Optimized Bubble Sort


I would like to know how else I can optimize bubble sort so that it overlooks elements that have already been sorted, even after the first pass.

Eg. [4, 2, 3, 1, 5, 6] --> [2, 3, 1, **4, 5, 6**]

We observe that [4,5,6] are already in sorted order, how can I modify my code so that it overlooks this 3 elements in the next pass? Which means the sort would be more efficient? Do you suggest a recursive method?

public static void bubbleSort(int[] a) {
    for (int i = 1; i < a.length; i++) {
        boolean is_sorted = true;
        for (int j = 0; j < a.length; j++) {
            if (a[j] > a[j + 1]) {
                int temp = a[j];
                a[j] = a[j + 1];
                a[j + 1] = temp;
                is_sorted = false;
            }
        }
        if (is_sorted) return;
    }
}

Solution

  • First of all, you have an out-of-bounds access:

    for (int j = 0; j < a.length; j++) {
        if (a[j] > a[j + 1]) {
    

    for j == a.length-1, so the loop condition should rather be j < a.length-1.

    But, in Bubble sort, you know that after k passes, the largest k elements are sorted at the k last entries of the array, so the conventional Bubble sort uses

    public static void bubbleSort(int[] a) {
        for (int i = 1; i < a.length; i++) {
            boolean is_sorted = true;
            // skip the already sorted largest elements
            for (int j = 0; j < a.length - i; j++) {
                if (a[j] > a[j + 1]) {
                    int temp = a[j];
                    a[j] = a[j + 1];
                    a[j + 1] = temp;
                    is_sorted = false;
                }
            }
            if (is_sorted) return;
        }
    }
    

    Now, that would still do a lot of unnecessary iterations when the array has a long sorted tail of largest elements, say you have k,k-1,...,1 as the first k elements and k+1 to 100000000 in order after that. The standard Bubble sort will pass k times through (almost) the entire array.
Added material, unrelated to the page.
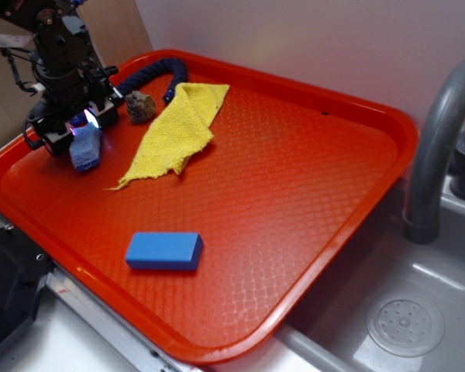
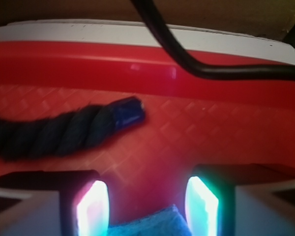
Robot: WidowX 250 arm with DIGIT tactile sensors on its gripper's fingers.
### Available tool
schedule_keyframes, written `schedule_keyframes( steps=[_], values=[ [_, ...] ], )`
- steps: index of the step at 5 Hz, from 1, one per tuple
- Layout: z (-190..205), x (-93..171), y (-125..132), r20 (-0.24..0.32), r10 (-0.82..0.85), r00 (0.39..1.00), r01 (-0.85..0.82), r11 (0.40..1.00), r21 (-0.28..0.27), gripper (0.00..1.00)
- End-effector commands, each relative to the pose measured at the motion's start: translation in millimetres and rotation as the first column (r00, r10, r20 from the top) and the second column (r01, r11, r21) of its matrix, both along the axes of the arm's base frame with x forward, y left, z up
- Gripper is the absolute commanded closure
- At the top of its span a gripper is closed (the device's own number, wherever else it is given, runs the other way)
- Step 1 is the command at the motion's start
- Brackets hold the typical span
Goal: Grab the blue sponge.
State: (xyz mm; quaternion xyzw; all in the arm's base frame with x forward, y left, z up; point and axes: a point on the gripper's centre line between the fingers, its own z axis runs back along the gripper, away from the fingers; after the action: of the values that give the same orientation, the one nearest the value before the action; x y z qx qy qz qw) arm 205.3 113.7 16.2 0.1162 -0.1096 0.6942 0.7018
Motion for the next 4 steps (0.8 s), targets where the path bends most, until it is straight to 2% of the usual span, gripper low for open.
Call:
schedule_keyframes(
  steps=[1, 2, 3, 4],
  values=[
    [16, -6, -7, 0.033, -0.106, 0.994, 0.106, 0.994, -0.007, 1.00],
    [59, -1, -30, 0.041, -0.346, 0.938, 0.348, 0.933, -0.094, 1.00],
    [103, 7, -62, 0.092, -0.562, 0.822, 0.570, 0.808, -0.152, 1.00],
    [133, 10, -84, 0.152, -0.739, 0.656, 0.753, 0.627, -0.199, 1.00]
  ],
)
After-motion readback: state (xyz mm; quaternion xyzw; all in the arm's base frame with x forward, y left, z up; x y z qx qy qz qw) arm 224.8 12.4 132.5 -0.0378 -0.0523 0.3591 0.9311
    But if you remember where you made your last swap, you know that after that index, there are the largest elements in order, so

    public static void bubbleSort(int[] a) {
        int lastSwap = a.length - 1;
        for (int i = 1; i < a.length; i++) {
            boolean is_sorted = true;
            int currentSwap = -1;
            for (int j = 0; j < lastSwap; j++) {
                if (a[j] > a[j + 1]) {
                    int temp = a[j];
                    a[j] = a[j + 1];
                    a[j + 1] = temp;
                    is_sorted = false;
                    currentSwap = j;
                }
            }
            if (is_sorted) return;
            lastSwap = currentSwap;
        }
    }
    

    would sort the above example with only one pass through the entire array, and the remaining passes only through a (short) prefix.

    Of course, in general, that won't buy you much, but then optimising a Bubble sort is a rather futile exercise anyway.